Exercise directions
Every record shown below is to be output exactly.

Start of The input

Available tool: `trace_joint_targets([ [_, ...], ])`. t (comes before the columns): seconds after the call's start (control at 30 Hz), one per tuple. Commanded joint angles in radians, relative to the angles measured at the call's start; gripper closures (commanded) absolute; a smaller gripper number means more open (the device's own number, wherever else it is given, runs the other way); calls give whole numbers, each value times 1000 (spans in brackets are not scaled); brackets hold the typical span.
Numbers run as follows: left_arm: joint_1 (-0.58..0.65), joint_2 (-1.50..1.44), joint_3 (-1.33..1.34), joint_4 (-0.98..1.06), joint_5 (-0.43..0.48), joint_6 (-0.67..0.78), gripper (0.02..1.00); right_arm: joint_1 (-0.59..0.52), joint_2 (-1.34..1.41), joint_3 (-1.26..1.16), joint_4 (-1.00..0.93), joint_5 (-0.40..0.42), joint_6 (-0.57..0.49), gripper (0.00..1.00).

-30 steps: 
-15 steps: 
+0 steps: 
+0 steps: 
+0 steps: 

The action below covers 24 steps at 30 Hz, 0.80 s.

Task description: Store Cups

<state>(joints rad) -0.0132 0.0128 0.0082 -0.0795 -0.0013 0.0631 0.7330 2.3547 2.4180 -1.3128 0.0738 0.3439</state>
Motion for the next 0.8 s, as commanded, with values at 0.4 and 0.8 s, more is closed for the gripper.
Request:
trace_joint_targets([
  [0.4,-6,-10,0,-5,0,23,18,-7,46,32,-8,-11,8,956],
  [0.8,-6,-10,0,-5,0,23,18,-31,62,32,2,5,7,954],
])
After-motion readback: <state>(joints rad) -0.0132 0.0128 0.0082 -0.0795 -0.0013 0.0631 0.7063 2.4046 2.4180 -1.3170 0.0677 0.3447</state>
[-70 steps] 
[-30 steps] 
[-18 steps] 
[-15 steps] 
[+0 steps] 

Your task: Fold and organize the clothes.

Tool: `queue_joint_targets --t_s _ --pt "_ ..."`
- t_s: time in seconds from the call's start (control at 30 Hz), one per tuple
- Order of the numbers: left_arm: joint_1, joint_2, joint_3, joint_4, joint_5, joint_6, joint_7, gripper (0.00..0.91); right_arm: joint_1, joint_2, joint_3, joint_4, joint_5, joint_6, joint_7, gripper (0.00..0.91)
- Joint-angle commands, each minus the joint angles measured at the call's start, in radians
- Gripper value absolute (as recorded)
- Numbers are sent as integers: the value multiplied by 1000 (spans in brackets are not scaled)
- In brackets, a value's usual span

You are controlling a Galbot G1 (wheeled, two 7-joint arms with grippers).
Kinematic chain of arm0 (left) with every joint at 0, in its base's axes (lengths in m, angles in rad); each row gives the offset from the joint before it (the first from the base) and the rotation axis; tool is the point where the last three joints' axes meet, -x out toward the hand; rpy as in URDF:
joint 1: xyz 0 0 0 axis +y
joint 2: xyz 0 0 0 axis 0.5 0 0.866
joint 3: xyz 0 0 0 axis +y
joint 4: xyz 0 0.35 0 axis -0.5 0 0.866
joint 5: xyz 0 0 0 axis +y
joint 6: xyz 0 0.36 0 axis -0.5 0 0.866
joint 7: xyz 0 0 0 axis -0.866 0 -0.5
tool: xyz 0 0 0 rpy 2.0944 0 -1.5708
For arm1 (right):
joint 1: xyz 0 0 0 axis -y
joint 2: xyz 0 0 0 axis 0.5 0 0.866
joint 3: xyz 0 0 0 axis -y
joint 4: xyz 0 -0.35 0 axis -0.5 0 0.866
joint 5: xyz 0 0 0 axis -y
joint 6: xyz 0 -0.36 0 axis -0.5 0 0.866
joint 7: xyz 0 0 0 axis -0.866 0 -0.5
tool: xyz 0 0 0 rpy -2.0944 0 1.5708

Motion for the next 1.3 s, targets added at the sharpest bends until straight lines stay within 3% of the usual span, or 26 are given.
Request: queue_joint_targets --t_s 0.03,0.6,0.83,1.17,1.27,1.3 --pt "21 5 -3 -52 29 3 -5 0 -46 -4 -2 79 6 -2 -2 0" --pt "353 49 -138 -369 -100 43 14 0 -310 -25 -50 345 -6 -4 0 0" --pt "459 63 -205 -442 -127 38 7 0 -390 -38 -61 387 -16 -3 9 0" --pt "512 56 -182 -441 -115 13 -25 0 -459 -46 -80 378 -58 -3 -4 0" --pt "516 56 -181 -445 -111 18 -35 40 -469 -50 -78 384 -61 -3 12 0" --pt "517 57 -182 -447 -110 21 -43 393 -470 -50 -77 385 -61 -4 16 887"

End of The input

Finished exercise
Available tool: `trace_joint_targets([ [_, ...], ])`. t (comes before the columns): seconds after the call's start (control at 30 Hz), one per tuple. Commanded joint angles in radians, relative to the angles measured at the call's start; gripper closures (commanded) absolute; a smaller gripper number means more open (the device's own number, wherever else it is given, runs the other way); calls give whole numbers, each value times 1000 (spans in brackets are not scaled); brackets hold the typical span.
Numbers run as follows: left_arm: joint_1 (-0.58..0.65), joint_2 (-1.50..1.44), joint_3 (-1.33..1.34), joint_4 (-0.98..1.06), joint_5 (-0.43..0.48), joint_6 (-0.67..0.78), gripper (0.02..1.00); right_arm: joint_1 (-0.59..0.52), joint_2 (-1.34..1.41), joint_3 (-1.26..1.16), joint_4 (-1.00..0.93), joint_5 (-0.40..0.42), joint_6 (-0.57..0.49), gripper (0.00..1.00).

-30 steps: 
-15 steps: 
+0 steps: 
+0 steps: 
+0 steps: 

The action below covers 24 steps at 30 Hz, 0.80 s.

Task description: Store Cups

<state>(joints rad) -0.0132 0.0128 0.0082 -0.0795 -0.0013 0.0631 0.7330 2.3547 2.4180 -1.3128 0.0738 0.3439</state>
Motion for the next 0.8 s, as commanded, with values at 0.4 and 0.8 s, more is closed for the gripper.
Request:
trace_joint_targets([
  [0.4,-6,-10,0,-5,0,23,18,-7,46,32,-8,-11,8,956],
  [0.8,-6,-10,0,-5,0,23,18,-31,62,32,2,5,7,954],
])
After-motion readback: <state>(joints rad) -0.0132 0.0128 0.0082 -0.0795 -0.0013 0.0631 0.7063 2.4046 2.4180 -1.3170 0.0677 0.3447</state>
[-70 steps] 
[-30 steps] 
[-18 steps] 
[-15 steps] 
[+0 steps] 

Your task: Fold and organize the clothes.

Tool: `queue_joint_targets --t_s _ --pt "_ ..."`
- t_s: time in seconds from the call's start (control at 30 Hz), one per tuple
- Order of the numbers: left_arm: joint_1, joint_2, joint_3, joint_4, joint_5, joint_6, joint_7, gripper (0.00..0.91); right_arm: joint_1, joint_2, joint_3, joint_4, joint_5, joint_6, joint_7, gripper (0.00..0.91)
- Joint-angle commands, each minus the joint angles measured at the call's start, in radians
- Gripper value absolute (as recorded)
- Numbers are sent as integers: the value multiplied by 1000 (spans in brackets are not scaled)
- In brackets, a value's usual span

You are controlling a Galbot G1 (wheeled, two 7-joint arms with grippers).
Kinematic chain of arm0 (left) with every joint at 0, in its base's axes (lengths in m, angles in rad); each row gives the offset from the joint before it (the first from the base) and the rotation axis; tool is the point where the last three joints' axes meet, -x out toward the hand; rpy as in URDF:
joint 1: xyz 0 0 0 axis +y
joint 2: xyz 0 0 0 axis 0.5 0 0.866
joint 3: xyz 0 0 0 axis +y
joint 4: xyz 0 0.35 0 axis -0.5 0 0.866
joint 5: xyz 0 0 0 axis +y
joint 6: xyz 0 0.36 0 axis -0.5 0 0.866
joint 7: xyz 0 0 0 axis -0.866 0 -0.5
tool: xyz 0 0 0 rpy 2.0944 0 -1.5708
For arm1 (right):
joint 1: xyz 0 0 0 axis -y
joint 2: xyz 0 0 0 axis 0.5 0 0.866
joint 3: xyz 0 0 0 axis -y
joint 4: xyz 0 -0.35 0 axis -0.5 0 0.866
joint 5: xyz 0 0 0 axis -y
joint 6: xyz 0 -0.36 0 axis -0.5 0 0.866
joint 7: xyz 0 0 0 axis -0.866 0 -0.5
tool: xyz 0 0 0 rpy -2.0944 0 1.5708

Motion for the next 1.3 s, targets added at the sharpest bends until straight lines stay within 3% of the usual span, or 26 are given.
Request: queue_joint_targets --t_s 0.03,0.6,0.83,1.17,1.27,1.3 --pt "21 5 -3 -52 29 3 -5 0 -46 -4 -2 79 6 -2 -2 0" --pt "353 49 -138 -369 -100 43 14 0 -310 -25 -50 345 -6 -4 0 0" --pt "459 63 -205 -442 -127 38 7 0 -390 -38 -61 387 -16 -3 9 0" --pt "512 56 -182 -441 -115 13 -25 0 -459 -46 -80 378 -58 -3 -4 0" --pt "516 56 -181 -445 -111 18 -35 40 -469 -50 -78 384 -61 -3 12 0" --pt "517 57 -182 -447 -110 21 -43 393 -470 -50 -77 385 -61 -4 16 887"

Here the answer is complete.